China’s cryptocurrency market was doomed to fail after the policies the government has enacted lately, but it appears as if the country might be turning the wheel in a different direction now.
After a series of crackdowns that had sent local operators packing to other destinations, Yi Gang—the new governor of the People’s Bank of China—suggested that the government’s direction might change soon.
According to him, the central bank will continue to pursue “tight supervision” in the cryptocurrency market, but is also “exploring a better way for digital currency to play a more active role […] in the real economy.”
After Gang’s speech at the Boao Forum, the People’s Daily also published a piece by Yang Tao, assistant director of the Institute of Finance, in which he said that a total clampdown on the cryptocurrency market is unachievable.
“Both the traditional ‘private currency’ and the new ‘private currency’ similar to Bitcoin have affected the monetary power of authorities in various countries. However, from a technical point of view, it is difficult to achieve a complete ban on digital currency,” he wrote.
He pointed out that instead of fighting cryptocurrencies themselves in an endless war, most countries are “more focused on bottom-line supervision and investor protection in transactions, such as anti-money laundering and market manipulation.”
“The existing monetary and financial systems are not naturally evolving, but are the inevitable result of legal restrictions or government regulations. Although there are many flaws in digital currency, it is also a valuable experiment, especially in the exploration of super-sovereign currency,” he added.

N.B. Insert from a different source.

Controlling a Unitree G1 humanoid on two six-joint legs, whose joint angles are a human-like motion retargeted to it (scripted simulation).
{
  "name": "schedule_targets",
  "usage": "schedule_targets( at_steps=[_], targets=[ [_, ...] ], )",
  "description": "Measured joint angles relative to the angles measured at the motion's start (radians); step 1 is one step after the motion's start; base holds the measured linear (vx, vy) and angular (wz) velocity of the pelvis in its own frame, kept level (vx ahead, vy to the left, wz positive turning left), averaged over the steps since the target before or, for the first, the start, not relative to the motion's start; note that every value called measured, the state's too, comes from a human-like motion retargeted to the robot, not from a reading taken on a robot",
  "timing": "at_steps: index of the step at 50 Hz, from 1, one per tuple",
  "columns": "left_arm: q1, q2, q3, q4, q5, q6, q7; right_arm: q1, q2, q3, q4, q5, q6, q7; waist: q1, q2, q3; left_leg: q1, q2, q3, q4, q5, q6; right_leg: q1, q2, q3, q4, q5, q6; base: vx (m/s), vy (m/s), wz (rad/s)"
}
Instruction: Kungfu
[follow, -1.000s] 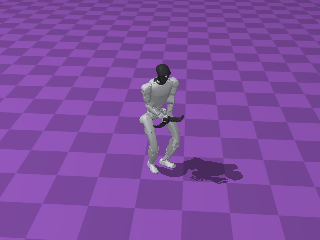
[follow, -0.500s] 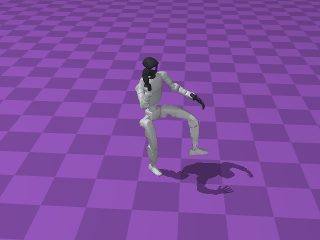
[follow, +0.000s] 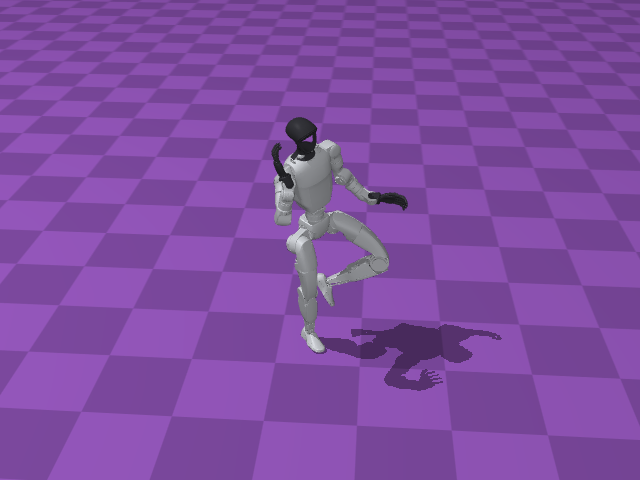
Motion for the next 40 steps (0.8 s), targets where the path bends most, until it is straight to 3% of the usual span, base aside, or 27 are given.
schedule_targets(
  at_steps=[3, 5, 10, 15, 18, 21, 22, 23, 25, 27, 28, 30, 32, 33, 35, 36, 37, 40],
  targets=[
    [0.034, -0.01, -0.028, -0.05, -0.012, 0.022, -0.005, 0.006, 0.016, 0.019, 0.006, -0.002, 0.015, 0.005, -0.027, -0.003, -0.015, 0.096, -0.128, 0.058, -0.062, 0.064, -0.039, -0.009, -0.031, -0.034, -0.012, 0.003, 0.003, 0.09, 0.26, 0.75],
    [0.055, -0.008, -0.036, -0.105, -0.02, 0.032, 0.0, 0.002, 0.031, 0.05, 0.023, 0.017, 0.03, 0.019, -0.029, -0.012, -0.016, 0.126, -0.16, 0.039, -0.119, 0.071, -0.032, -0.008, -0.045, -0.052, -0.011, 0.0, 0.006, 0.11, 0.23, 0.54],
    [0.084, 0.01, -0.017, -0.266, -0.032, 0.069, 0.032, -0.028, 0.097, 0.208, 0.113, 0.115, 0.067, 0.122, 0.014, -0.029, -0.021, 0.103, -0.092, -0.093, -0.337, 0.075, 0.064, 0.019, -0.041, -0.083, -0.016, -0.013, 0.023, 0.17, 0.25, 0.54],
    [0.043, 0.035, 0.007, -0.42, -0.082, 0.105, 0.043, -0.078, 0.177, 0.403, 0.285, 0.24, 0.127, 0.254, 0.118, -0.059, -0.011, 0.09, -0.033, -0.127, -0.762, 0.118, 0.112, 0.09, -0.042, -0.107, -0.039, -0.031, 0.058, 0.15, 0.25, 0.78],
    [-0.046, 0.072, 0.012, -0.461, -0.126, 0.128, 0.045, -0.106, 0.238, 0.495, 0.415, 0.334, 0.158, 0.375, 0.184, -0.074, -0.004, 0.135, -0.059, -0.097, -1.138, 0.196, 0.075, 0.153, -0.041, -0.142, -0.063, -0.042, 0.094, 0.24, 0.28, 1.23],
    [-0.185, 0.111, 0.016, -0.471, -0.169, 0.166, 0.023, -0.169, 0.316, 0.567, 0.611, 0.422, 0.173, 0.506, 0.252, -0.079, 0.02, 0.208, -0.116, -0.132, -1.528, 0.278, -0.037, 0.243, -0.027, -0.189, -0.091, -0.055, 0.136, 0.31, 0.31, 1.33],
    [-0.234, 0.121, 0.016, -0.474, -0.183, 0.178, 0.021, -0.194, 0.343, 0.59, 0.682, 0.448, 0.178, 0.545, 0.268, -0.081, 0.027, 0.22, -0.134, -0.143, -1.614, 0.259, -0.054, 0.271, -0.024, -0.211, -0.1, -0.059, 0.152, 0.36, 0.33, 1.68],
    [-0.284, 0.13, 0.014, -0.478, -0.197, 0.186, 0.024, -0.223, 0.368, 0.612, 0.756, 0.477, 0.186, 0.584, 0.273, -0.086, 0.029, 0.22, -0.149, -0.118, -1.659, 0.196, -0.028, 0.294, -0.026, -0.245, -0.109, -0.062, 0.169, 0.34, 0.26, 2.22],
    [-0.379, 0.144, 0.002, -0.481, -0.212, 0.198, 0.038, -0.267, 0.414, 0.646, 0.88, 0.569, 0.247, 0.658, 0.253, -0.085, 0.017, 0.244, -0.164, 0.046, -1.679, 0.11, 0.113, 0.334, -0.012, -0.333, -0.123, -0.066, 0.206, 0.45, 0.29, 2.82],
    [-0.466, 0.168, -0.008, -0.472, -0.221, 0.218, 0.059, -0.305, 0.467, 0.661, 0.974, 0.696, 0.335, 0.742, 0.239, -0.071, 0.008, 0.305, -0.159, 0.159, -1.622, 0.144, 0.152, 0.371, 0.016, -0.366, -0.114, -0.064, 0.25, 0.66, 0.34, 2.25],
    [-0.505, 0.185, -0.012, -0.469, -0.225, 0.227, 0.072, -0.327, 0.493, 0.668, 1.012, 0.755, 0.369, 0.776, 0.249, -0.075, 0.008, 0.345, -0.168, 0.162, -1.592, 0.17, 0.137, 0.391, 0.013, -0.36, -0.103, -0.057, 0.279, 0.73, 0.31, 1.37],
    [-0.557, 0.205, -0.018, -0.477, -0.237, 0.232, 0.09, -0.346, 0.528, 0.683, 1.056, 0.805, 0.406, 0.795, 0.284, -0.125, -0.022, 0.404, -0.239, 0.184, -1.564, -0.073, 0.203, 0.407, -0.05, -0.386, -0.084, -0.012, 0.35, 0.84, 0.28, 0.89],
    [-0.611, 0.245, -0.026, -0.454, -0.232, 0.237, 0.098, -0.357, 0.561, 0.639, 1.11, 0.79, 0.402, 0.801, 0.313, -0.17, -0.043, 0.415, -0.285, 0.167, -1.557, -0.068, 0.235, 0.448, -0.085, -0.402, -0.031, 0.084, 0.403, 1.0, 0.19, 1.12],
    [-0.639, 0.262, -0.023, -0.427, -0.22, 0.237, 0.096, -0.359, 0.582, 0.619, 1.134, 0.746, 0.376, 0.791, 0.29, -0.165, -0.066, 0.387, -0.295, 0.107, -1.536, -0.076, 0.234, 0.454, -0.07, -0.42, 0.004, 0.154, 0.414, 1.05, 0.29, 1.54],
    [-0.681, 0.281, 0.031, -0.378, -0.216, 0.248, 0.096, -0.378, 0.642, 0.619, 1.181, 0.639, 0.32, 0.745, 0.286, -0.159, -0.052, 0.407, -0.293, 0.082, -1.533, -0.081, 0.2, 0.435, -0.105, -0.321, 0.132, 0.295, 0.394, 0.75, 0.3, 1.3],
    [-0.695, 0.295, 0.032, -0.363, -0.229, 0.24, 0.108, -0.393, 0.664, 0.624, 1.203, 0.594, 0.299, 0.711, 0.235, -0.128, -0.044, 0.439, -0.305, 0.027, -1.55, -0.092, 0.176, 0.425, -0.065, -0.279, 0.18, 0.323, 0.386, 0.49, 0.23, 2.0],
    [-0.71, 0.306, 0.027, -0.348, -0.242, 0.234, 0.116, -0.404, 0.678, 0.626, 1.22, 0.554, 0.281, 0.677, 0.189, -0.102, -0.037, 0.465, -0.318, -0.026, -1.564, -0.102, 0.156, 0.413, -0.017, -0.231, 0.221, 0.33, 0.395, 0.51, 0.18, 3.0],
    [-0.772, 0.311, -0.02, -0.295, -0.278, 0.233, 0.095, -0.411, 0.663, 0.603, 1.232, 0.487, 0.229, 0.568, 0.116, -0.071, -0.049, 0.473, -0.348, -0.165, -1.583, -0.1, 0.121, 0.328, 0.186, -0.054, 0.28, 0.25, 0.523, 0.62, -0.05, 2.58]
  ],
)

If the Chinese government loosens its grip on cryptocurrencies soon, it will prove Bobby Lee right when he predicted that the country will eventually lift its ban on exchanges.
Too Little, Too Late?
While this softening attitude towards cryptocurrency from the People’s Bank of China might develop into good news for the country’s market, it is still quite possible that all the operators who’ve left won’t be tempted to go back.

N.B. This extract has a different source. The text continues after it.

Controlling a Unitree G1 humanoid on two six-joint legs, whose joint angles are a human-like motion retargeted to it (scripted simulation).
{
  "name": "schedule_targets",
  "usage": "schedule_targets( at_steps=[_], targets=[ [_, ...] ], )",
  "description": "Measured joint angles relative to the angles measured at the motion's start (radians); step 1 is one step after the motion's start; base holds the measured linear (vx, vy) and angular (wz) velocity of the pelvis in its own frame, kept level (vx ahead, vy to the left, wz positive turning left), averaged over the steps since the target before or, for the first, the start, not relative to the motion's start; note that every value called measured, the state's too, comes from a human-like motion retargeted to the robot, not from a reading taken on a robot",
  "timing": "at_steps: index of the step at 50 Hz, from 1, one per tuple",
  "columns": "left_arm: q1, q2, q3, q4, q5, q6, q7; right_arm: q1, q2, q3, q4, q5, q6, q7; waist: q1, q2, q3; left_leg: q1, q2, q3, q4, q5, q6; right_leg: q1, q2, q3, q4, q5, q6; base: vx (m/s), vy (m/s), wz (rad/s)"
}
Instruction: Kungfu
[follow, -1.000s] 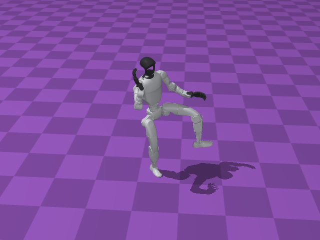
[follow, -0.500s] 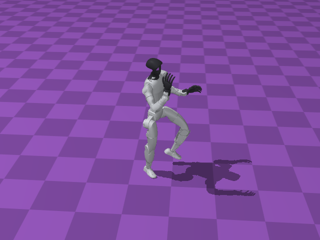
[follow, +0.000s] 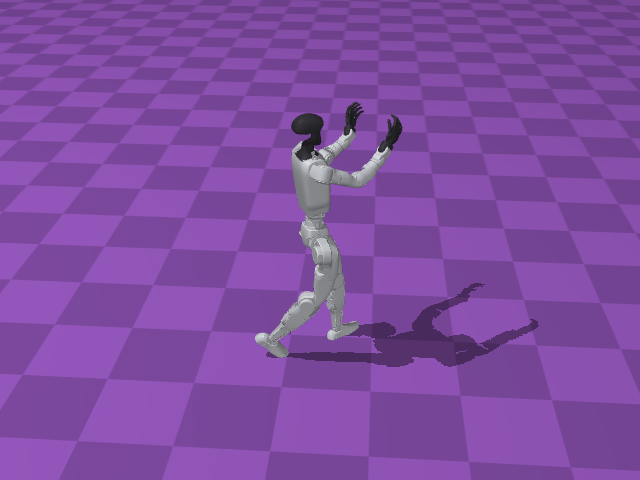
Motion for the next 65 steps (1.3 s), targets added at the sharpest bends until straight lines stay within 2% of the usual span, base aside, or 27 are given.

For several months already, ICOs and exchanges operating in China have been moving out in droves. At first, they set their sights on other countries in Asia.
Over time, other cryptocurrency operators saw golden opportunities in areas like Canada and Iceland with their affordable renewable power having the potential to fuel enormous ASIC farms.
If China wants to be serious about scaling back its clampdown on cryptocurrencies, it might have trouble reviving the market after it lost a large portion of the entrepreneurs willing to open shop inside its borders.
Given time, however, the market could revive itself if the government maintains a consistently positive-trending attitude towards the market.
Such an endeavor, however, is unlikely to happen as the PBoC governor made it clear that he still desires “tight supervision,” which might translate to very strong regulations.